Виктор пожал плечами:
– Не знаю, что и сказать. Примерно через месяц после письма.
– Встречал уже свою королеву-то?
– Откуда? Только сегодня в город приехал.
– Ночуй у нас.
– Не стесню? Народа у вас хватает.
– Они еще маленькие, – догадавшись, о ком он говорит, ответила сестра. – Да и ты много места не займешь. А завтра сходим к матери на квартиру. Приберусь я там, чтобы тебе пожить можно было. Белье занесу постельное.
Они немного помолчали, потом Виктор осторожно спросил:
– Ты давно видела Галю?
– Давно. Она теперь высоко летает – не достанешь. Если встретишь – сам удивишься. Перышки всегда прилизаны.

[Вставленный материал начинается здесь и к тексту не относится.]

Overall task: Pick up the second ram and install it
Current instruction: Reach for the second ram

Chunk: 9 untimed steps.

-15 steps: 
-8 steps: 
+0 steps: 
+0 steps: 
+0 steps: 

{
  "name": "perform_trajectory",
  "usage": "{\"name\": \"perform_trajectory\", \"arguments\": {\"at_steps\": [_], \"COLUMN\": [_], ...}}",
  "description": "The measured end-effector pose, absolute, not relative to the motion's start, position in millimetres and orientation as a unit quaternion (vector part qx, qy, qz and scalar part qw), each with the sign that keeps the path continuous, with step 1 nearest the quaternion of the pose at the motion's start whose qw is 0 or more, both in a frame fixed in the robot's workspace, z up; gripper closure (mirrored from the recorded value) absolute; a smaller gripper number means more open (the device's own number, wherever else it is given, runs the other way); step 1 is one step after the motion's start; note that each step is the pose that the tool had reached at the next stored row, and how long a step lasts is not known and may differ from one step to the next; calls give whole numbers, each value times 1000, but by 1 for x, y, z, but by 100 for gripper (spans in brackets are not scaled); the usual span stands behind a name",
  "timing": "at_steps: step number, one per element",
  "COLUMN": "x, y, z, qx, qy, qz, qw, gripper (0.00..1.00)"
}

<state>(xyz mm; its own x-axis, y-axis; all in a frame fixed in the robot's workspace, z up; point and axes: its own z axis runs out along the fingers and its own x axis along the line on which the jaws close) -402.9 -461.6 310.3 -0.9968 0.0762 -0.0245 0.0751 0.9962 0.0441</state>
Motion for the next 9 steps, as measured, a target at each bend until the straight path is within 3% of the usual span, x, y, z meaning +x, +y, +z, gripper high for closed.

– У тебя есть ее телефон? – Спросил, а у самого сердце немного защемило – может, оттого, что страшился получить отрицательный ответ. Впрочем, положительный его тоже по-своему пугал.
– Она в курсе, что ты приедешь, если хочешь услышать это. – Елена посмотрела на него прямо, без улыбки, но ничего не стала пояснять. А он – переспрашивать. Потому что самое главное уже узнал.
Постелили ему в детской, прямо на полу. Но простое одеяло, брошенное на пол, показалось сейчас Виктору сказочно мягким и удобным. Сопение ребят убаюкало быстро, и он даже не слышал, как далеко после полуночи вернулся домой сильно подвыпивший Геннадий.